Task instructions: Only lines containing the string "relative" belong in the answer; find them in the records and copy them.

Material for the task:
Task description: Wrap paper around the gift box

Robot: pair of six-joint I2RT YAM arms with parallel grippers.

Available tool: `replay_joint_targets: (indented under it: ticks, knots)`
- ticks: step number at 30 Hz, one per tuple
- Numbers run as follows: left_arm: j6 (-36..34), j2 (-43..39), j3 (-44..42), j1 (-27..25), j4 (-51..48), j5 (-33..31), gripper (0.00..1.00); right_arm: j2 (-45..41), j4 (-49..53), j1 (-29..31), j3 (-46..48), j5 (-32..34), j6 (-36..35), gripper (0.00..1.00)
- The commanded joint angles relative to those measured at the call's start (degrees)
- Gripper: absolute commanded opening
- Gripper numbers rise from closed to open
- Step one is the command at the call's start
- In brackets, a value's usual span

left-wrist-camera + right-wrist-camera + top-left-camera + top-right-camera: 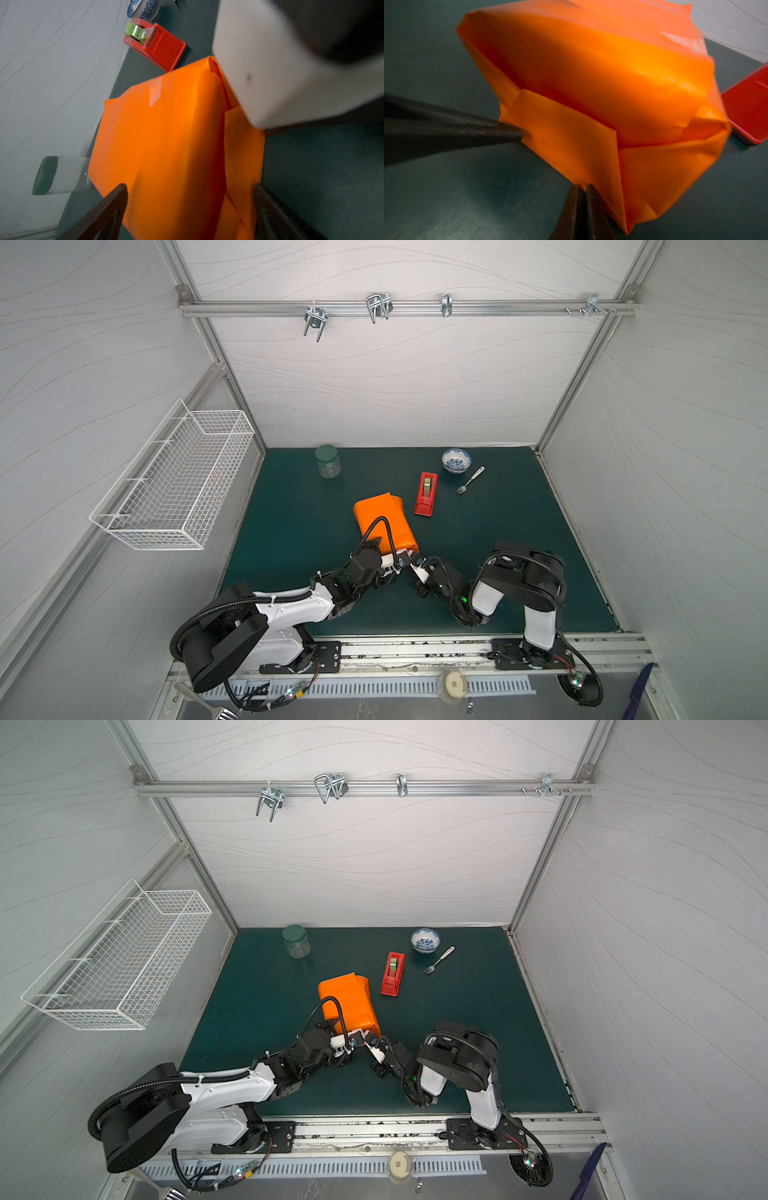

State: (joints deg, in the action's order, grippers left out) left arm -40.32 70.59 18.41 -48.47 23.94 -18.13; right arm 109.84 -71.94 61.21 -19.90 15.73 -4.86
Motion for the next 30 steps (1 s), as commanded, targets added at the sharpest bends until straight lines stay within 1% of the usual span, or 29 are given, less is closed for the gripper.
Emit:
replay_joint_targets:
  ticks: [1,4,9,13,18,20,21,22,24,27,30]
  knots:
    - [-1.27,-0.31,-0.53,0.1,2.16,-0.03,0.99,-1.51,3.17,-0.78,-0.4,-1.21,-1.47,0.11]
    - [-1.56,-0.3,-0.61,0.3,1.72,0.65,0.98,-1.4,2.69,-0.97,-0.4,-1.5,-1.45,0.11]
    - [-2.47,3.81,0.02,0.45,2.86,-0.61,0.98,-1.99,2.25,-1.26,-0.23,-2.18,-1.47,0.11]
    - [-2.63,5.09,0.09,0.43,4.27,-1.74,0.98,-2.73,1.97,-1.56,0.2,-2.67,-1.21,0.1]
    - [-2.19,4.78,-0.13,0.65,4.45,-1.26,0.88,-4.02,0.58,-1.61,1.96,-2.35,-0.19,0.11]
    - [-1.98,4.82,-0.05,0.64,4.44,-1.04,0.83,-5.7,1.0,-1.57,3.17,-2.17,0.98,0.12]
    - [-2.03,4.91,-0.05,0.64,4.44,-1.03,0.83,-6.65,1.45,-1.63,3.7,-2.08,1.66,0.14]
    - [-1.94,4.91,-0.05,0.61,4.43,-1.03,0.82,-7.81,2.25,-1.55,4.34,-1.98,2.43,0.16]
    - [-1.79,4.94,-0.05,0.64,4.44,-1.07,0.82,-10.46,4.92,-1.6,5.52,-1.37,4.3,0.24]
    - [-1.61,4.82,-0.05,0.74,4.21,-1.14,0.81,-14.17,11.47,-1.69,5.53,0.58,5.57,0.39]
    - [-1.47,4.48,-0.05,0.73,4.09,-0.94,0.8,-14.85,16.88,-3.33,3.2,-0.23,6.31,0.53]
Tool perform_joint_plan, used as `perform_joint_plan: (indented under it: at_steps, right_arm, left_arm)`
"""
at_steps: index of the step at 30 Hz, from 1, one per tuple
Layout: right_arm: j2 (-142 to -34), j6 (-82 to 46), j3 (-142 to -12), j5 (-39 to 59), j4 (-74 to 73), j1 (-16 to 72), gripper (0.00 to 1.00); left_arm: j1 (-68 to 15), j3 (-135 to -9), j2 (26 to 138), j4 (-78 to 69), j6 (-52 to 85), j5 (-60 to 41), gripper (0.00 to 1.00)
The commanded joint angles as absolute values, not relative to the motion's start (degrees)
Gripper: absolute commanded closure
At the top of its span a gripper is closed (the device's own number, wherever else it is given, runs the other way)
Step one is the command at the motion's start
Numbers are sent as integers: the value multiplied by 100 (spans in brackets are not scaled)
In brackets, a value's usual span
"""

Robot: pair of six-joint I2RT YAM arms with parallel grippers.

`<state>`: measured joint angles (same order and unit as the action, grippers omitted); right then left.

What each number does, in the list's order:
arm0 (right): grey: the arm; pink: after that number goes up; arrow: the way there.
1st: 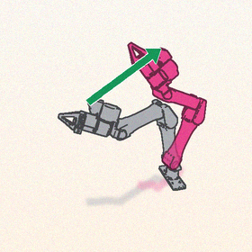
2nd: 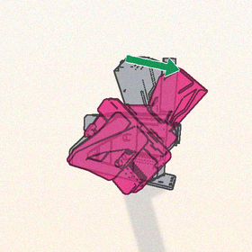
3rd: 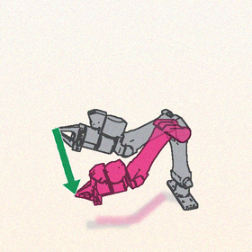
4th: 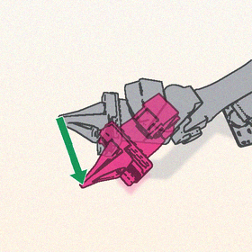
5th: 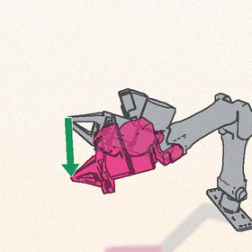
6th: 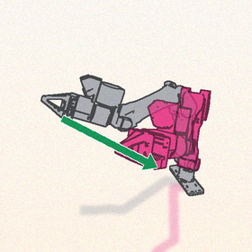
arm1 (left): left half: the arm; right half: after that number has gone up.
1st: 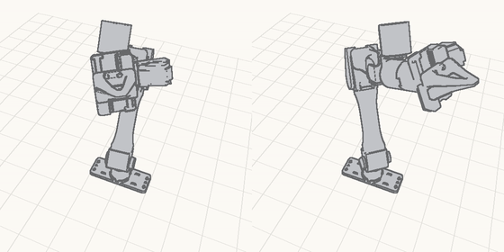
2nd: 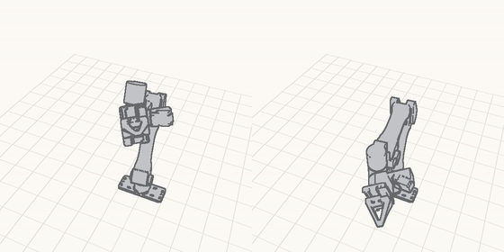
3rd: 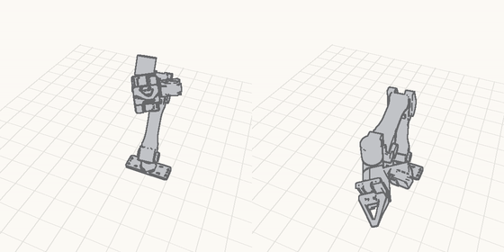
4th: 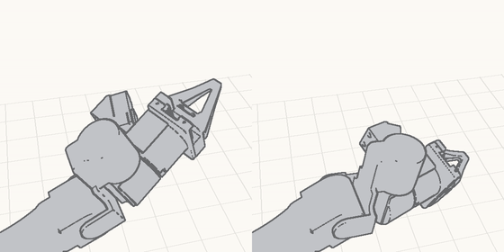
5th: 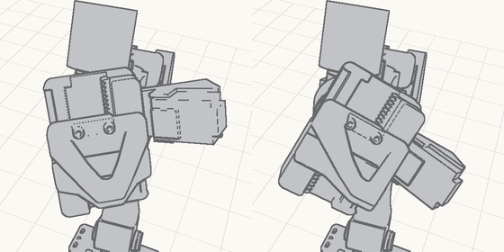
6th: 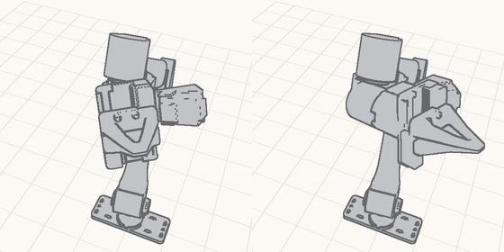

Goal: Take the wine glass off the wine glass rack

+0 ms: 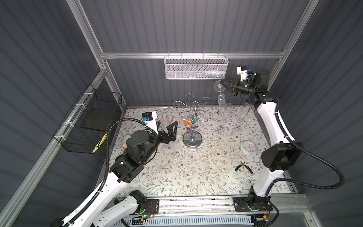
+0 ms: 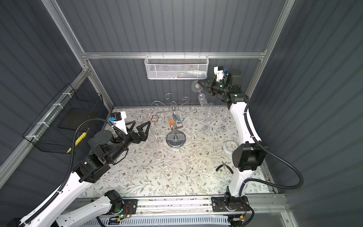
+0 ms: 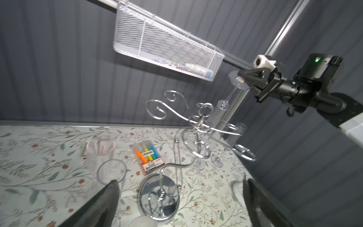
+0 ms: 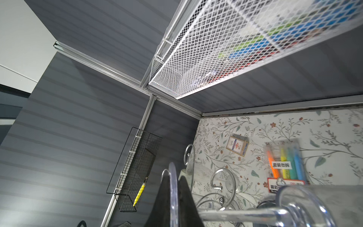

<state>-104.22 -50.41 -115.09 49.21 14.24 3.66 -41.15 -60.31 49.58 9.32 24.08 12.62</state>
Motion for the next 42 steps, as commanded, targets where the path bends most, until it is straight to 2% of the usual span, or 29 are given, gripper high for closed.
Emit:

Task answer:
- The commanded joint angles relative to those measured at the call's start (degrees)
The commanded joint angles as absolute values, not relative to the motion's start (degrees)

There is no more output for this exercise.